Total number of NCEA credits

Patterns associated with total number of NCEA credits gained at Level 1 are congruent with those for subject clusters and, if anything, emphasise the differences in outcomes for certain “types” of students even more strongly. Even though most students have gained all or most of their Level 1 credits by the end of Year 11, with potentially two more years of school still to go, this total may be acting as a strong signal about future directions. It appears to affirm future study directions, and in this way may be acting as the same sort of sorting and filtering agent as the School Certificate examination it replaced (Bolstad and Gilbert, 2008).

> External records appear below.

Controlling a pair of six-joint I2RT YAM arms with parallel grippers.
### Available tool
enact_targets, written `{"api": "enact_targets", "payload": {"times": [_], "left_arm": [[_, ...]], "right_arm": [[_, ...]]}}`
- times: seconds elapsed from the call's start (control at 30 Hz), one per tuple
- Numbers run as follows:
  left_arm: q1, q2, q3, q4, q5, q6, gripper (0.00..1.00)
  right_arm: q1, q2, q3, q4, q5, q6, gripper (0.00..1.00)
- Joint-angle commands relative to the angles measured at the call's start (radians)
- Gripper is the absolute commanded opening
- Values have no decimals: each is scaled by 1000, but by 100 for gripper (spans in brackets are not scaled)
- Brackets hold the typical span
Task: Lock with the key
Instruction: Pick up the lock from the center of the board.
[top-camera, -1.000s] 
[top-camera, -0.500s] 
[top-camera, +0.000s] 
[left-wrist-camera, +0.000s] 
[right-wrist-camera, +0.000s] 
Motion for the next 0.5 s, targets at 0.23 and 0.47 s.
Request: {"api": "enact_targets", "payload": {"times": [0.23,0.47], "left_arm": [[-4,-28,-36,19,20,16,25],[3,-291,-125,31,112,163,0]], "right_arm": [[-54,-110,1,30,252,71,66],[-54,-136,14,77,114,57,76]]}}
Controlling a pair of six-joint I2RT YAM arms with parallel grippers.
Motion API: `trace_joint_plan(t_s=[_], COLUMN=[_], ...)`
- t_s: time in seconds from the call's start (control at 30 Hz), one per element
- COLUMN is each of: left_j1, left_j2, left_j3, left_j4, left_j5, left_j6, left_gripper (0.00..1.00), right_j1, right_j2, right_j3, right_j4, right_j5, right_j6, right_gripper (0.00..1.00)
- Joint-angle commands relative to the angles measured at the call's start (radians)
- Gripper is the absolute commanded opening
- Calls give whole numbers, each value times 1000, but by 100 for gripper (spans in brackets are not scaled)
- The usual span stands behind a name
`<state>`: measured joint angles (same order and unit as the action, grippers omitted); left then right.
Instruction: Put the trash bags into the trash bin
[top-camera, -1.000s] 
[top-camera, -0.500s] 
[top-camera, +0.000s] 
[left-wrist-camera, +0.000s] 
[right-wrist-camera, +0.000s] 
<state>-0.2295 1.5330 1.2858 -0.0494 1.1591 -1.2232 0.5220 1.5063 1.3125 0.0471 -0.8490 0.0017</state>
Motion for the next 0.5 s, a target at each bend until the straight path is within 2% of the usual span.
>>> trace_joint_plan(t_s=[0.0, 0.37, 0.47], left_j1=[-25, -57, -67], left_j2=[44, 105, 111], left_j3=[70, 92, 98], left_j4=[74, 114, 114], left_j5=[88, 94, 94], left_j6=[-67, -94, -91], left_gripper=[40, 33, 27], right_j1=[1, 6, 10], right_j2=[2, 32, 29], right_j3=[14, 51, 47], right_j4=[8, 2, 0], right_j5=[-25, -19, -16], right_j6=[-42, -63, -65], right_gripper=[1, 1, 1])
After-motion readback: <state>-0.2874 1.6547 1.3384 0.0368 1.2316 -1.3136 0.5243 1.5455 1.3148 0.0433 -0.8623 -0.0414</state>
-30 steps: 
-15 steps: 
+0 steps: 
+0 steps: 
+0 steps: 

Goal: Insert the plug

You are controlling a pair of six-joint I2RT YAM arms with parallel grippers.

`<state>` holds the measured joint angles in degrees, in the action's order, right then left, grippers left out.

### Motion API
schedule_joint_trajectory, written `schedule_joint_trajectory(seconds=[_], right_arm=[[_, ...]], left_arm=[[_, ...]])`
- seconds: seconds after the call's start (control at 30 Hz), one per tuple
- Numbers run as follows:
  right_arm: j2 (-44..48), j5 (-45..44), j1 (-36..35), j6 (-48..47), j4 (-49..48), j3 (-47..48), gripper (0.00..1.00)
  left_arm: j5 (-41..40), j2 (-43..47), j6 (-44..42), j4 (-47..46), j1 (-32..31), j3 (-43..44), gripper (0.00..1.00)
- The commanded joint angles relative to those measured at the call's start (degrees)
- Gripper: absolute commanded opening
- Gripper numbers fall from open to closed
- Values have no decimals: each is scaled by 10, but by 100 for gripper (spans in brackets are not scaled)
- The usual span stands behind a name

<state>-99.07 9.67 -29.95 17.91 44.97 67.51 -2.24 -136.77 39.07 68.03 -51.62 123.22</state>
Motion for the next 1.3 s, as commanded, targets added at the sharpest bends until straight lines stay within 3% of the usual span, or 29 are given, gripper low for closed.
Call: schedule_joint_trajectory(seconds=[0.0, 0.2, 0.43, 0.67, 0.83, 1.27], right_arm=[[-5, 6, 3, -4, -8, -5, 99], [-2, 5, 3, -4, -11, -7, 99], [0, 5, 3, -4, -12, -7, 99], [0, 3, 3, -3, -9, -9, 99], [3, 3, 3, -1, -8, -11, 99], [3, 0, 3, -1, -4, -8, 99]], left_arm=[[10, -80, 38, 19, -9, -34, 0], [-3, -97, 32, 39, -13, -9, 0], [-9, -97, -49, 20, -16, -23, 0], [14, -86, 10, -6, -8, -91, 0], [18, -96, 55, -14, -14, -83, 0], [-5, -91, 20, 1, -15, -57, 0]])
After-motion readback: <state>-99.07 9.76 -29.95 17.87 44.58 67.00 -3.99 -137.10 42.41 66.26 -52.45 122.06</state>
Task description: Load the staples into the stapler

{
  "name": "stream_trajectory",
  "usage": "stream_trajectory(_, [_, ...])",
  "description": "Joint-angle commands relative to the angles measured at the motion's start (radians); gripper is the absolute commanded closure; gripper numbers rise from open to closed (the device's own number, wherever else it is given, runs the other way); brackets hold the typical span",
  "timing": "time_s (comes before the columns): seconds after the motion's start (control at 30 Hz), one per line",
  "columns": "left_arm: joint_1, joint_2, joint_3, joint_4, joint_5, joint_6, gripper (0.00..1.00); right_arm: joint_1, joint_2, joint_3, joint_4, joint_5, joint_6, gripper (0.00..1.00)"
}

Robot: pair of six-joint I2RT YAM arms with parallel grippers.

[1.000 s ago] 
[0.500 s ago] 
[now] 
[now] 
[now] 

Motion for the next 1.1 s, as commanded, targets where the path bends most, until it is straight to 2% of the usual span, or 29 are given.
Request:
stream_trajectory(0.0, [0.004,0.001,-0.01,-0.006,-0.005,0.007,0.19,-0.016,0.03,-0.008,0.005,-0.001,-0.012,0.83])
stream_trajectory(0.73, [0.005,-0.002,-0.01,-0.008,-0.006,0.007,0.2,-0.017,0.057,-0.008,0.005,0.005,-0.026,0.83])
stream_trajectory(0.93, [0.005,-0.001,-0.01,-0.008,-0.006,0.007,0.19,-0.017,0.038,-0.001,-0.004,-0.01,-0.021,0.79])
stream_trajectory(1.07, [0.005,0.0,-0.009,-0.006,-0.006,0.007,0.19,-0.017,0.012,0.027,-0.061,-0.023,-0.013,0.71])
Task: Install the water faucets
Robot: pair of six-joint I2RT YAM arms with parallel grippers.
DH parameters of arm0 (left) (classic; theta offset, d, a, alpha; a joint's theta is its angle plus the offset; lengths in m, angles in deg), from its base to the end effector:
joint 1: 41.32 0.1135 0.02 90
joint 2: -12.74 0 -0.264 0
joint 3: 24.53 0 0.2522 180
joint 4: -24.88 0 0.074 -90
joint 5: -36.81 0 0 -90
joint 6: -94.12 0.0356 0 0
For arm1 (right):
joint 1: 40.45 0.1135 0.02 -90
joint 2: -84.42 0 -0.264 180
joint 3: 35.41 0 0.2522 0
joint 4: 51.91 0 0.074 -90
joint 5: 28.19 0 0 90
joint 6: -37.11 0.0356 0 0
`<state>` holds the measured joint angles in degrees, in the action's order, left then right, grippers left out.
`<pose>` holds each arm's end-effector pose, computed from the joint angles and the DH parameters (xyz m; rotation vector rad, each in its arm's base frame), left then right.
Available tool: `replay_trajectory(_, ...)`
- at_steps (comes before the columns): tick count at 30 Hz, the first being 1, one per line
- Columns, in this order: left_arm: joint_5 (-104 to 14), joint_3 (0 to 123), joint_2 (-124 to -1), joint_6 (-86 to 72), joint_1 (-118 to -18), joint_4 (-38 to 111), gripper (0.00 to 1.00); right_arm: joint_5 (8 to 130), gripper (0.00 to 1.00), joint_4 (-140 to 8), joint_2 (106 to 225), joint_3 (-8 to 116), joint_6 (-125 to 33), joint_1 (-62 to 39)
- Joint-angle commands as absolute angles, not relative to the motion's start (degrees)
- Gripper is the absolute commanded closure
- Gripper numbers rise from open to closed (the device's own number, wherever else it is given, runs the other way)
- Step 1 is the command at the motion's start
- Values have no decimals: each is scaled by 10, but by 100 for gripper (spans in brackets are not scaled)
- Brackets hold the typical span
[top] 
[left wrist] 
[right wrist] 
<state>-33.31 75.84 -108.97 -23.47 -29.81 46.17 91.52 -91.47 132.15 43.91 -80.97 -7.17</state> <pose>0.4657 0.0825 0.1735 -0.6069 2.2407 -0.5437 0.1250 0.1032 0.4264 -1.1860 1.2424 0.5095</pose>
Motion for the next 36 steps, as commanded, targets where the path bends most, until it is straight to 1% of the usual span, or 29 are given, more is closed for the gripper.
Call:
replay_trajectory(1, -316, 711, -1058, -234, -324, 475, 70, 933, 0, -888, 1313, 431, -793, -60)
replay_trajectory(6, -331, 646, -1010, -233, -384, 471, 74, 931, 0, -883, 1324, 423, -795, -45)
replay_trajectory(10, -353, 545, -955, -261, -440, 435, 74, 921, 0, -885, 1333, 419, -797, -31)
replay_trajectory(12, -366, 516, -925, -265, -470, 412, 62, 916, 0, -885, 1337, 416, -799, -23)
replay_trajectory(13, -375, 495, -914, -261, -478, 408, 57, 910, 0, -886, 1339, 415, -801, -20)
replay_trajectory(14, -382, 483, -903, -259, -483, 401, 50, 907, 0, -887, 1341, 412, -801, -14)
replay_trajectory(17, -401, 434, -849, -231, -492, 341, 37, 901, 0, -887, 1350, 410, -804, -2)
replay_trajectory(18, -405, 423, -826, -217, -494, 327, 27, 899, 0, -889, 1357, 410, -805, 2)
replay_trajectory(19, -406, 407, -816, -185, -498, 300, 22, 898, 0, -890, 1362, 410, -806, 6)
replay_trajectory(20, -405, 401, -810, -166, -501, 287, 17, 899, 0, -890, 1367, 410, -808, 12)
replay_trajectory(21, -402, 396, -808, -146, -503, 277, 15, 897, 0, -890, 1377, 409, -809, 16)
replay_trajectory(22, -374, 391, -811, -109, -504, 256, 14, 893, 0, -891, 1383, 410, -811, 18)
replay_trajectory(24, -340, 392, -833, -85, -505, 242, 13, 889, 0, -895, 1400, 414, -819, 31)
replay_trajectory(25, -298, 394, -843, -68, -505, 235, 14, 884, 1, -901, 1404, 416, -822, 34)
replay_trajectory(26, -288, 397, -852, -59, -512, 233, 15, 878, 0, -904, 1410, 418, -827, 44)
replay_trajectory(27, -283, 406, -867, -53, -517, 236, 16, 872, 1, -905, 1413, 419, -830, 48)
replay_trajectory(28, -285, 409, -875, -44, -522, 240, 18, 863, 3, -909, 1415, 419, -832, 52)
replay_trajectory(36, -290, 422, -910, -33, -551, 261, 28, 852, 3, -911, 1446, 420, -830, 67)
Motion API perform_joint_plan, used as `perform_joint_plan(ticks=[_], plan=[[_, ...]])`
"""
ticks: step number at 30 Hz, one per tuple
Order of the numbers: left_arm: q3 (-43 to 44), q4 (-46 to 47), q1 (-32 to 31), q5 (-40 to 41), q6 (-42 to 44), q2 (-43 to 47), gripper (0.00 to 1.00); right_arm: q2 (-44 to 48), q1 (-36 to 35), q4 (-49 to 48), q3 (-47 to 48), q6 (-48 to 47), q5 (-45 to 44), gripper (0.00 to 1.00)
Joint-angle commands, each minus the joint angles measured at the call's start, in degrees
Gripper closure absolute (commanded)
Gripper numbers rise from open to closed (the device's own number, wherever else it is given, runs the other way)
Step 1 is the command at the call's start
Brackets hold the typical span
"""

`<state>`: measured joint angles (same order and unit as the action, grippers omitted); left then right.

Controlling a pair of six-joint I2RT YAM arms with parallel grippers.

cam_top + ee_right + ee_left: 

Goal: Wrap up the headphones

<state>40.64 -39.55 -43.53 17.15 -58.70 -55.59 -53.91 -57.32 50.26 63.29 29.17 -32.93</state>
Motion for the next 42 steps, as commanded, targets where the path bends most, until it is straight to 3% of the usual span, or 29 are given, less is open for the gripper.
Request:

Students in the top quartile for NCEA credit totals at Level 1 were more likely to be planning full- time university study, and less likely to be heading for polytechnic, learning-while-earning, or Youth Training options. The difference was very marked: 90 percent of those in the top quartile said they were headed for university, compared with 33 percent in the bottom quartile for Level 1 NCEA credits. Of all the variables associated with choosing university or not, this was the most marked difference. By contrast those in the lowest quartile were more likely to see not having teachers hassle them and not having to do school work as best things about leaving school.

Students in the top quartile for NCEA credit totals at Level 1 were more likely to aspire to professional careers. Again, the difference was very marked (80 percent for top quartile vs. 29 percent for lowest quartile). Those in the lowest quartile were more likely to be heading for a career in a trade—an option chosen by not one student in the highest quartile for NCEA credits. They were also more likely to see work experience as useful for learning about careers, where students in the top quartile were more likely to find their school subjects useful for this.

Risky behaviour

We include risky behaviour under school characteristics here because it concerned behaviour in relation to school insofar as the students seemed to have already left school in their minds. Students in the quartile that showed the most evidence of risky behaviour outside of school also showed signs of the impact of this in school. They were more likely than other students to agree that not having teachers hassle them, and not having to do school work would be best things about leaving school. These students were also more likely to be looking forward to getting away from family and getting a job. They were less likely to be considering further study and more likely to be considering earning-while-learning options.

Associated with their focus away from school and formal learning, students with risky behaviour were more likely to indicate an interest in sales/services careers and to see an association between the idea of a career and on-the-job training. They were the most likely to see an association between paid work they had already experienced and their career aspirations, and were the group most likely to already be in paid part-time work. They were less likely to have found their families helpful for careers thinking, or to have found school subjects helpful in this respect.

The picture that emerges here is of students who were out-of-step with the wider possibilities that school was opening up for some of their peers. How they could see themselves “being” in the world was more bounded by the limits of their immediate experience and many options already appeared closed to them. Can we reasonably expect schools to compensate for students’ “deficits” in some of these social characteristics? Do schools contribute to these already-evident inequalities in ways they could ameliorate if they were more aware of them?